I strongly believe that there is no evidence that dating apps produce long-term relationships because their algorithms do not permit that. 

Every app would go out of business if all users got lucky and fell in love on their first date. To keep individuals hooked, they use various rewards and anxiety-reducing tactics. 

Social rewards and punishments will be particularly noticeable to those having preoccupied styles. Dating apps are among the most popular, which should be no surprise. 

Due to excessive swiping, most people think they do better than others, are afraid of being alone, and feel overwhelmed by the number of dating options available.

According to the survey, most of those with preoccupied attachment styles were likely to use the apps weekly and to seek lasting relationships of all attachment styles. 

While less satisfied with apps, they are the most worried when they get ghosted while communicating. They seem to desire more but receive less.

Online dating applications might not be the most suitable option for those with anxious attachment styles. Consider these other factors:

  • Take it lightly

    Take it lightly. Consider meeting a dating partner online as a practice run.

  • Don’t Worry

    if it doesn’t work because you didn’t know the person and had nothing to lose if it didn’t work out.

  • Be Aware

    Of how different what you imagine a person will be from what they actually are.

  • Be Able

    To relate to people in general. Women and men should interact equally.

  • Find Ways

    Find ways to enjoy stress-free relationships without having to date; join a good self-help group.

  • Don’t just use apps to meet people

    Join a workout group or sports league. Meet singles for biking, dinner, Shiking, and so on. 

  • Don’t Worry

    About who shows up romantically in your life. 

Final Thoughts

People with avoidant anxiety use online dating apps most but enjoy them least because of these reasons. 

However, self-conscious people can benefit from online dating when they find counselling. They can get to know people before making a connection by asking them questions and getting to know them. 

Additionally, they can meet up whenever they like. Fulfilling someone you love doesn’t require much effort. It’s easy to initiate a chat with someone you’re interested in. 

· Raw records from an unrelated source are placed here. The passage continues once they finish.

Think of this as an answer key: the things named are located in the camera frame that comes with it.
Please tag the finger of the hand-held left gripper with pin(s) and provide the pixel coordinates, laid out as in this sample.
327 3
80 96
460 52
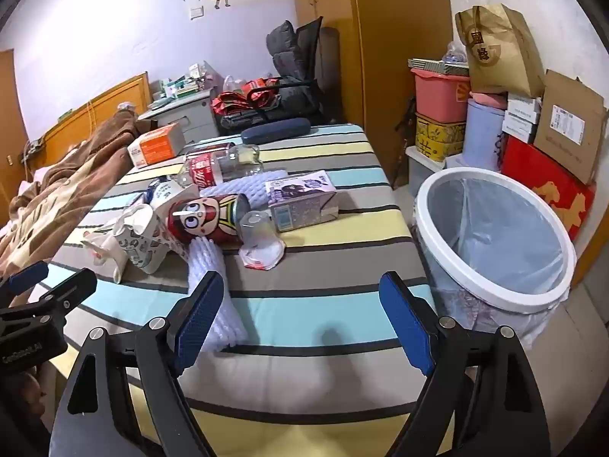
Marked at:
26 277
66 290

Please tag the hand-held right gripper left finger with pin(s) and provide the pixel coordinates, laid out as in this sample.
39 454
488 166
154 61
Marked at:
200 319

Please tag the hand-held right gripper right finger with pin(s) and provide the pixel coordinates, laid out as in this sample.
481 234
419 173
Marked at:
409 323

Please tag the white foam net sleeve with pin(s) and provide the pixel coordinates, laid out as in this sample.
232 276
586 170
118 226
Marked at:
209 285
238 186

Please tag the patterned paper cup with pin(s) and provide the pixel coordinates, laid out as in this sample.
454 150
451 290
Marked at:
135 243

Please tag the white round trash bin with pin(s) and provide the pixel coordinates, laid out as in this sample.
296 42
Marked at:
495 290

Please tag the red cartoon face can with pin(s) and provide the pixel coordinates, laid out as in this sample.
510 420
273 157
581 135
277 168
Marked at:
204 221

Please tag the clear jelly cup with lid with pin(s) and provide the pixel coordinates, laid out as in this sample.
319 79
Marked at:
257 233

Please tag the small white blue bottle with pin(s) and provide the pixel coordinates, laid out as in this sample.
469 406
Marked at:
161 190

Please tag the clear plastic bottle red label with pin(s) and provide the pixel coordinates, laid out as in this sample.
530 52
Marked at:
214 166

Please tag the purple printed carton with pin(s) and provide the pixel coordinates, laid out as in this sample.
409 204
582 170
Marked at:
299 200

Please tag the striped bed sheet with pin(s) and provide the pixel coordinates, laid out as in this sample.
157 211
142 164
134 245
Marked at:
323 266

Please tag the brown blanket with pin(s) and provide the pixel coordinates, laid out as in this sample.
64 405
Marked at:
71 176

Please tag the clear storage box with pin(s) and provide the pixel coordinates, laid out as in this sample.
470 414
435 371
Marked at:
423 171

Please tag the wooden door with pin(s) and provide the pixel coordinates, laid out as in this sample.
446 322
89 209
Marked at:
9 114

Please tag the orange white box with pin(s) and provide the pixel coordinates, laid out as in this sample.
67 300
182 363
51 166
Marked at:
159 145

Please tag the wooden headboard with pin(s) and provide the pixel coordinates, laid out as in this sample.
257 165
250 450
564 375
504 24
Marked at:
85 114

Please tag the dark folded umbrella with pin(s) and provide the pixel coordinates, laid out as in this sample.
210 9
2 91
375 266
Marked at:
404 143

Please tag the yellow patterned box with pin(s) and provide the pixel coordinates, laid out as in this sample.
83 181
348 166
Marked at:
440 138

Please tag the red gold gift box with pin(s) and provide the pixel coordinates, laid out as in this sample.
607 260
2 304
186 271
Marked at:
547 185

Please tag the pale purple cylindrical bin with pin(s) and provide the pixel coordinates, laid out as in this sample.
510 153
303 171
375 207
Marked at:
483 138

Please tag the grey nightstand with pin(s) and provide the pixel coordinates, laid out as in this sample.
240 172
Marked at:
190 116

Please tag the dark blue glasses case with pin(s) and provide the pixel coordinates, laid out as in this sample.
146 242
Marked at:
276 129

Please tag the red patterned bags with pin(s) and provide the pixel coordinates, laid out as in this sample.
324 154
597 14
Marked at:
238 100

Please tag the pink plastic box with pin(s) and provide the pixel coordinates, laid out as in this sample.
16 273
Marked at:
440 97

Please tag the clutter of small boxes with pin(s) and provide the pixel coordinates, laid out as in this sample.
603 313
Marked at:
188 83

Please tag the clear plastic bag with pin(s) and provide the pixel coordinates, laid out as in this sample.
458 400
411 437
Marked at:
233 83

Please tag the pink round lid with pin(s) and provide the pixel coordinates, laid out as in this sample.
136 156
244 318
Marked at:
487 99

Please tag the open cardboard box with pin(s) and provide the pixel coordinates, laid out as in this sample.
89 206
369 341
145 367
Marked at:
571 123

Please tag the patterned flat tray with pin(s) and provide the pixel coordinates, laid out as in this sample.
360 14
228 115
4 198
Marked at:
433 64

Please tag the black office chair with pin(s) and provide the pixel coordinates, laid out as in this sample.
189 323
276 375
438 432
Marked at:
323 71

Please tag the wooden wardrobe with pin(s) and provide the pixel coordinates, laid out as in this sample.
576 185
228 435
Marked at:
395 47

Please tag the grey cushion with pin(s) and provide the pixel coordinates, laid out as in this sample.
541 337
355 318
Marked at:
285 52

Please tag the brown paper bag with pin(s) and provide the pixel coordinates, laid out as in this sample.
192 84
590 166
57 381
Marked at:
504 52

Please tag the white wall socket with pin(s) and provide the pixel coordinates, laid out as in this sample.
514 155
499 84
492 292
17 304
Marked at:
197 12

Rachel Hall, M.A., completed her education in English at the University of Pennsylvania and received her master’s degree in family therapy from Northern Washington University. She has been actively involved in the treatment of anxiety disorders, depression, OCD, and coping with life changes and traumatic events for both families and individual clients for over a decade. Her areas of expertise include narrative therapy, cognitive behavioral therapy, and therapy for traumatic cases. In addition, Rachel conducts workshops focusing on the psychology of positive thinking and coping skills for both parents and teens. She has also authored numerous articles on the topics of mental health, stress, family dynamics and parenting.